RustProof Labs: blogging for education (logo)

Psycopg3 Initial Review

By Ryan Lambert -- Published September 07, 2021

If you use Postgres and Python together you are almost certainly familiar with psycopg2. Daniele Varrazzo has been the maintainer of the psycopg project for many years. In 2020 Daniele started working full-time on creating psycopg3, the successor to psycopg2. Recently, the Beta 1 release of psycopg3 was made available via PyPI install. This post highlights two pieces of happy news with psycopg3:

As the first section shows, migration from psycopg2 to psycopg3 is quite easy. The majority of this post is dedicated to examining pyscopg3's connection pool and the difference this feature can make to your application's performance.

Migration

Easy migration is an important feature to encourage developers to upgrade. It is frustrating when a "simple upgrade" turns into a cascade of error after error throughout your application. Luckily for us, psycopg3 got this part right! In the past week I fully migrated two projects to psycopg3 and started migrating two more projects. So far the friction has been very low and confined to edge case uses.

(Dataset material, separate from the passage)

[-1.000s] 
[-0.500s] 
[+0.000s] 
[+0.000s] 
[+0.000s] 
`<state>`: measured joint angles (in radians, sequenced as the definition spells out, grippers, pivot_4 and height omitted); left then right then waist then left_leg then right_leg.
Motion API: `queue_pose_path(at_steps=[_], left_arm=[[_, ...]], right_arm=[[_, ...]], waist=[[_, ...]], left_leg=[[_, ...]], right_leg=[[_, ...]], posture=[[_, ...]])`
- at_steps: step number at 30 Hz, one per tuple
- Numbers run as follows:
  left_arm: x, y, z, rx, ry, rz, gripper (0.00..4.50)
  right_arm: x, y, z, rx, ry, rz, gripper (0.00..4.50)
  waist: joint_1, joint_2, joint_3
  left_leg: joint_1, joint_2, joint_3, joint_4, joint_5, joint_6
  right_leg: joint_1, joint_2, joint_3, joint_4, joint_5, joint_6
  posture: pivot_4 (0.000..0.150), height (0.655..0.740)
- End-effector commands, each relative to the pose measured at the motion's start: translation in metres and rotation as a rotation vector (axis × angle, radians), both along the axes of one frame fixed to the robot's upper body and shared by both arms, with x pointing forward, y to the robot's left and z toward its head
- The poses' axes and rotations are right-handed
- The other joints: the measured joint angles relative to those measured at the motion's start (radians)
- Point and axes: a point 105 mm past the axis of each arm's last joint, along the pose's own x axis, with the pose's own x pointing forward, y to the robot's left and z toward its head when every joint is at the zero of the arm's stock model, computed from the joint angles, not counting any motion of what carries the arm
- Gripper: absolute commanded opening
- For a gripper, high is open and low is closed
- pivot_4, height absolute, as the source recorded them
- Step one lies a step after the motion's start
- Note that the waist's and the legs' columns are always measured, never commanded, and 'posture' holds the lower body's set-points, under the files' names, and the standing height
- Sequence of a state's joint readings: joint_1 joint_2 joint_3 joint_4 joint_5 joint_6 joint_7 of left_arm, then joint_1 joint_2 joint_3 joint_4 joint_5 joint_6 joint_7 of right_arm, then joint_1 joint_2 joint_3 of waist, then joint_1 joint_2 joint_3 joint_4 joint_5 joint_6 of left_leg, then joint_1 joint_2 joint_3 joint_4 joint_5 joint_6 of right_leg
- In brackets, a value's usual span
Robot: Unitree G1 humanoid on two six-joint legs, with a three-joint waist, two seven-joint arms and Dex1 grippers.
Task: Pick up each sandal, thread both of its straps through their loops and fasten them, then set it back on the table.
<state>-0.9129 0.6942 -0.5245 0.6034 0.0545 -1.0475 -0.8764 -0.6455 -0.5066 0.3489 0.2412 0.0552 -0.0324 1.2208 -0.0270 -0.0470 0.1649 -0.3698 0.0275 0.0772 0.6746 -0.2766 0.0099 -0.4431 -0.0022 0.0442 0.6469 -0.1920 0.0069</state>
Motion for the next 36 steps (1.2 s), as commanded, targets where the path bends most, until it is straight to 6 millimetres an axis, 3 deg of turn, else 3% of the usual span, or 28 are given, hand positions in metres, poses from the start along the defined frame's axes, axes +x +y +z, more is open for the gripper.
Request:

The following example shows a simplified example of how my projects have used psycopg2.

import psycopg2
import psycopg2.extras

conn = psycopg2.connect(db_string)
cur = conn.cursor(cursor_factory=psycopg2.extras.DictCursor)
cur.execute(sql, params)

The next example shows how psycopg3 is imported, simply referenced as psycopg. When establishing the cursor (cur), cursor_factory has changed to row_factory and has a new approach to returning data as a dict. Outside of these basic name changes, no other application code required changing.

import psycopg

conn = psycopg.connect(db_string)
cur = conn.cursor(row_factory=psycopg.rows.dict_row)
cur.execute(sql, params)

The psycopg3 documentation on row factories explains this implementation in more detail. It also covers advanced options such as class_row. The class_row implementation looks nifty though I haven't had time to try it out.

Connection pooling

The connection pool in psycopg3 is a feature that caught my attention a few months ago. This post covers some of the shortcomings in psycopg2's implementation addressed by psycopg3. With the new psycopg_pool package (remember, no "3"!) it is easy to establish an efficient in-app connection pool. From the application side this has the important characteristic of removing the overhead related to establishing connections from queries. Many modern webapps run multiple queries for every page load and can be a source of significant portion of the total overhead of database interactions. The remainder of this post illustrates how this impacts performance, and ultimately the end user experience.

I am not directly looking at the impact on Postgres in this post. Here are one two three four sources on the topic.

The psycopg3 connection pool is implemented in a dedicated psycopg_pool package, install via pip.

pip install psycopg_pool

Setup

For this round of testing I am using my laptop with 6-cores/12-threads and 64 GB RAM to run the webapp and simulated load. The application is connected to Postgres 12 on a Raspberry Pi 4 with Postgres data on an external USB3 SSD drive. The connection between webapp an database is via local WiFi. The user load is simulated using Locust.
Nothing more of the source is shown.